Nitya Harshitha T, Prabu M, Suganya E, Sountharrajan S, Bavirisetti Durga Prasad, Gadde Navya, Uppu Lakshmi Sahithi
Department of Computer Science and Engineering, Amrita School of Computing, Amrita Vishwa Vidyapeetham, Chennai, India.
Department of Information Technology, Sri Sivasubramaniya Nadar College of Engineering, Chennai, India.
Front Artif Intell. 2024 Mar 6;7:1269366. doi: 10.3389/frai.2024.1269366. eCollection 2024.

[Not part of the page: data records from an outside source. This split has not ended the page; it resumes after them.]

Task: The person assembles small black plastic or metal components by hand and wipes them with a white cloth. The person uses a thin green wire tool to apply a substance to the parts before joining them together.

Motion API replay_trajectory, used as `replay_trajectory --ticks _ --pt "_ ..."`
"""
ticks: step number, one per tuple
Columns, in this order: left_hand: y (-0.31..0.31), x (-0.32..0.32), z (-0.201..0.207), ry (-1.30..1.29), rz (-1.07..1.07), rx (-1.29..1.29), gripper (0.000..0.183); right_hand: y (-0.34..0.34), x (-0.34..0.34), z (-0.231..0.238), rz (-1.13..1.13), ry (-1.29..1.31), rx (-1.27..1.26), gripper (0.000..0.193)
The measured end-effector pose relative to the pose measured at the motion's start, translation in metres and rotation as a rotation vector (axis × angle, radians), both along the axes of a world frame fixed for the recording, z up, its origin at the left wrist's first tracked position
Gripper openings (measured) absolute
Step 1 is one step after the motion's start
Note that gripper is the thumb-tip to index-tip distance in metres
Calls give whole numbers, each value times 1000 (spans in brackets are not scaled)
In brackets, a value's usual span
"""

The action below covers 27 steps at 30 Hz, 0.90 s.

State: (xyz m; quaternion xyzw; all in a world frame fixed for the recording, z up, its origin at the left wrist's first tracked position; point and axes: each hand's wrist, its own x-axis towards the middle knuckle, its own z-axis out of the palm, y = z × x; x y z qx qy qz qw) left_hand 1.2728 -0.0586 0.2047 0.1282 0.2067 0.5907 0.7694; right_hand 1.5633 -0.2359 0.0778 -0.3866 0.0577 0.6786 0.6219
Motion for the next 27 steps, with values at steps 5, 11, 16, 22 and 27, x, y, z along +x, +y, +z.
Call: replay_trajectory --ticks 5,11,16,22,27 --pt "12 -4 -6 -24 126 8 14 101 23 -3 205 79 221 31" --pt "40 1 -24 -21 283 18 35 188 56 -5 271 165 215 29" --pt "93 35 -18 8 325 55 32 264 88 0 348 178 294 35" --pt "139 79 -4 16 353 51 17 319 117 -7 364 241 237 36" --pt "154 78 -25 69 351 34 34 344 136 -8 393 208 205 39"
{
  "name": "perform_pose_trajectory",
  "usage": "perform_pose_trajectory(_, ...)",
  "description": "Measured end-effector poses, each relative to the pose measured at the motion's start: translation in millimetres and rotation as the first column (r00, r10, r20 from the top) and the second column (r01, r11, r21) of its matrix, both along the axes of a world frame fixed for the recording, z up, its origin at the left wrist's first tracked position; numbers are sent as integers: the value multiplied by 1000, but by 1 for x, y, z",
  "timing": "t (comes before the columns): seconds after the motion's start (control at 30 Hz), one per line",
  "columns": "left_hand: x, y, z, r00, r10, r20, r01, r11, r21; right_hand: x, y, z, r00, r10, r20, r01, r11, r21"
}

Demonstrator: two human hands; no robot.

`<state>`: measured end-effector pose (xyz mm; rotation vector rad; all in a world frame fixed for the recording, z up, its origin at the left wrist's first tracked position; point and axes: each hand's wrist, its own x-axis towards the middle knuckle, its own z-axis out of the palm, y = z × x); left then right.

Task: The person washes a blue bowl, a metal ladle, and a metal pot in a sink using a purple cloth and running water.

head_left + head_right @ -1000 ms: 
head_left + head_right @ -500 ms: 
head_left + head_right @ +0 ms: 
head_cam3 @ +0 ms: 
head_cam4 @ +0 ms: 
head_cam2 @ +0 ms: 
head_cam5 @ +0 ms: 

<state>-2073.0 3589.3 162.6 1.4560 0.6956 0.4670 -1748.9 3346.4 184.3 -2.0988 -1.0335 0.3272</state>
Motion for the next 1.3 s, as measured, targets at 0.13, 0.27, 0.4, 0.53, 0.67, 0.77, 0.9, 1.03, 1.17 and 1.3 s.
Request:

The emergence of social media has given rise to a variety of networking and communication opportunities, as well as the well-known issue of cyberbullying, which is continuously on the rise in the current world. Researchers have been actively addressing cyberbullying for a long time by applying machine learning and deep learning techniques. However, although these algorithms have performed well on artificial datasets, they do not provide similar results when applied to real-time datasets with high levels of noise and imbalance. Consequently, finding generic algorithms that can work on dynamic data available across several platforms is critical. This study used a unique hybrid random forest-based CNN model for text classification, combining the strengths of both approaches. Real-time datasets from Twitter and Instagram were collected and annotated to demonstrate the effectiveness of the proposed technique. The performance of various ML and DL algorithms was compared, and the RF-based CNN model outperformed them in accuracy and execution speed. This is particularly important for timely detection of bullying episodes and providing assistance to victims. The model achieved an accuracy of 96% and delivered results 3.4 seconds faster than standard CNN models.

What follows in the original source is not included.